We lucked out recently at the San Diego Zoo. The threat of rain had many of the animals out and active. Then some visitors were getting a special tour that blessed us with a couple of treats. Plus, the Christmas decorations were the best I’ve seen at the zoo.
We always have to visit the orangutans. I guess it’s their personality I love. They are calm, intelligent and friendly. They have this need to entertain the crowd. A curious baby swung from the ropes from one adult to the other then settled on top of a rock. The baby played with a burlap sack pulling it over its head. Something new about the enclosure, monkeys were added.
We took the Skyfari, which was free for everyone (not sure why), to the west side of the park.
The polar bear played with a big plastic ice cube. He somersaulted bringing his face up close then pressed his big paws against the glass. The Northern Frontier section seemed especially festive with reindeer and bulbed Christmas trees.

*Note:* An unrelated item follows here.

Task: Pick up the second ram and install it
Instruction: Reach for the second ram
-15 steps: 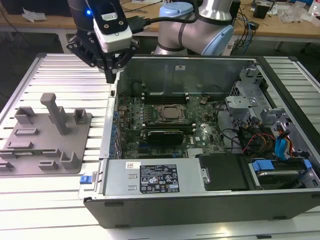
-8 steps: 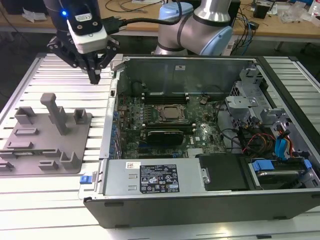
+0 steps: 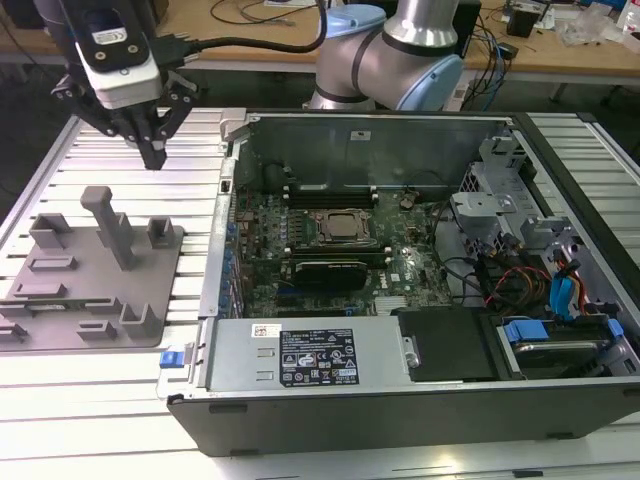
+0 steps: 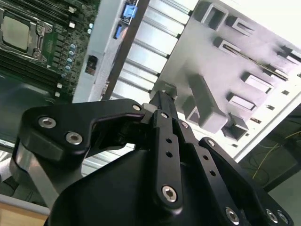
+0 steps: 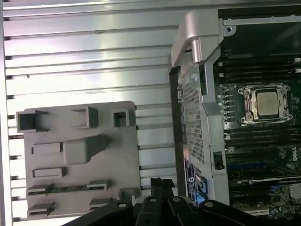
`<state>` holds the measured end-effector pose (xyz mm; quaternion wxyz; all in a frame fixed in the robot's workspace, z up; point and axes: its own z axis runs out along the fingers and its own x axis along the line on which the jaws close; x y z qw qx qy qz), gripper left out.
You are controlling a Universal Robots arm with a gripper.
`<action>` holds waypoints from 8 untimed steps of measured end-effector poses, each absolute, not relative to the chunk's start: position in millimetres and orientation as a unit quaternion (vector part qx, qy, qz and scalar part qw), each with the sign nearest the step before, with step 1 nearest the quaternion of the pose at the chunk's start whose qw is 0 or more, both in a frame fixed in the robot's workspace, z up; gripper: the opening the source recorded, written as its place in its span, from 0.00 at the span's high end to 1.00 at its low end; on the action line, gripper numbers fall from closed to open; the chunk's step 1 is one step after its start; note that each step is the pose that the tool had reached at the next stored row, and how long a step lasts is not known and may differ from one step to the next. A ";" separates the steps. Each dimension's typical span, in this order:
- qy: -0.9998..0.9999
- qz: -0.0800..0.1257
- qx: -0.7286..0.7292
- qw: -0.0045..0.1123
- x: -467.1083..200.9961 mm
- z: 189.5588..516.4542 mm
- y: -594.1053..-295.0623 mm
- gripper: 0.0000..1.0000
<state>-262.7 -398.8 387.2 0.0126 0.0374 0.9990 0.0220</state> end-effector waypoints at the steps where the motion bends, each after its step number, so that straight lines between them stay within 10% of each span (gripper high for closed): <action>1: 0.999 0.022 0.037 0.013 -267.9 386.6 -398.9 0.92; 8: 0.999 0.022 0.040 0.013 -289.7 386.0 -398.2 0.92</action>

We chatted to one of the Wildlife Conservancy representatives. He told us about how we can support San Diego Zoo Global Wildlife Conservancy and help end extinction. He said the conservation organization is using drones to identify giraffes by looking at the unique markings on their necks. (Did you know there may be nine subspecies and the Nubian giraffe may be extinct?) Prompted by a myth, Africans are killing giraffes and eating their bone marrow and brains to protect against HIV/AIDS. Eating any part of giraffe doesn’t guard against the virus or infection. And I had only stopped to ask for directions. I learned so much from the guy and ended up donating. Renaissance Man says it serves me right for asking for directions.
In the Elephant Odyssey we saw a small male lion yawn. Those moments of the animals chilling or playing makes me think they must be happy. Around the corner a female zookeeper was holding a baby sloth! A male zookeeper inside the enclosure was talking to a man and his daughter outside of the enclosure. I thought they were special, but then I found in the brochure under Animals In Action you can take a 1-hour interactive tour with an animal ambassador that gives you a behind the scenes view and feeding opportunity. The baby sloth must have been twelve inches long. The male zookeeper put the baby inside a hole in the tree with the parents. Then the man and his daughter got to see one of the elephants do tricks for food.
Last time I was at the zoo, protestors had signs to free the elephants. This time I read the signs posted around the elephants about how they are old and non-breeding. I get dolphins and whales should be freed from SeaWorld and sent back into the ocean. The sea creatures who have been freed have gone on to reunite with their families. But I wonder if the elephants would be safe. I suppose they could be put into a wildlife sanctuary, but look what happened to Cecil the Lion. He was living in the wild and had walked out of a sanctuary.
In general I don’t recommend zoos. I don’t know where the San Diego Zoo got all of their animals who weren’t born there. The zoo has done a lot of work for the California Condor. Reading ZooNooz some of the animals do come to the zoo in need of help.
San Diego Zoo is one of the few I would recommend. Many zoos do a disservice to animals, such as, Zoo Atlanta, where Chantek the orangutan is kept. He is not allowed to visit with Dr. H. Lyn Miles, his human mother. (Chantek never should have been learning sign language in the first place at the University of Tennessee at Chattanooga Campus. Hopefully the zoo’s administrator lets Lyn visit again, but also I hope the anthropologist has learned wild animals should be born in the wild and live in the wild. That’s the burning question. Has she learned this lesson? She still is a professor at UTC. There is a fascinating documentary about Chantek and Lyn that sometimes airs on public television. I could go on . . . the stupidity of man.)
Jesus is the reason for the season and some day He will come and rectify the injustice done to His animals and His green earth and His people. We live in His hope. Merry Christmas!
For the holiday season Jungle Bells runs from December 10, 2016 through January 2, 2017.
San Diego Zoo Global, 2920 Zoo Drive, San Diego in Balboa Park.